= Cleveland Engine =

Ford engine factory in Ohio, US

Cleveland Engine is a Ford Motor Company engine manufacturing facility in Brook Park, Ohio, United States, a suburb of Cleveland. It consisted of two distinct plants until one was closed in 2012.

==Plant 1==
Opened in 1951, Cleveland Engine Plant number 1 was the site of production for Ford's first overhead valve engine, the Lincoln "Y-block" V8. It also produced many of the "5.0" V8 engines used through the 1980s and 1990s, with the last produced in 2000. The demise of the 5.0 was to also be the end for CEP1, but Ford instead invested $350 million to refurbish it to handle production of the Duratec 30 for the Ford Taurus and Mercury Sable. Ford idled the plant in May 2007.

In 2009, Ford reopened Plant 1 with a $55 million investment in tooling to produce their new 3.5 L EcoBoost V6. The EcoBoost V6 produces 15% lower emissions, and is capable of 20% better fuel economy.

The Cleveland-built EcoBoost V6 engines were available in the 2010 Lincoln MKS, Lincoln MKT, and Ford Flex, and standard on the 2010 Ford Taurus SHO.

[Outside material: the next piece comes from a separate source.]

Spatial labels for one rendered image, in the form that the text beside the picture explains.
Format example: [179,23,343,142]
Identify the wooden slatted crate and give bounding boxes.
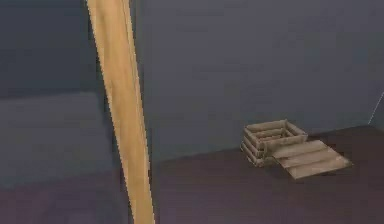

Ford made an additional US$1.5 million investment in the plant in 2016 after building over a million EcoBoost engines.

==Plant 2==
Cleveland Engine Plant number 2 opened in 1955 to produce the Y-block 292 V8 for the Ford Thunderbird. It was the source of the famed 351 Cleveland V8, and most recently, it was the site for Duratec 25 and 30 production starting in 1994. The plant closed in May 2012, with the last of its output going to 2012 model year Ford Fusions, and its 250 employees transferring to Plant 1. The property was sold in 2021 with plans to redevelop the area into New Huntington Bank Field for the Cleveland Browns.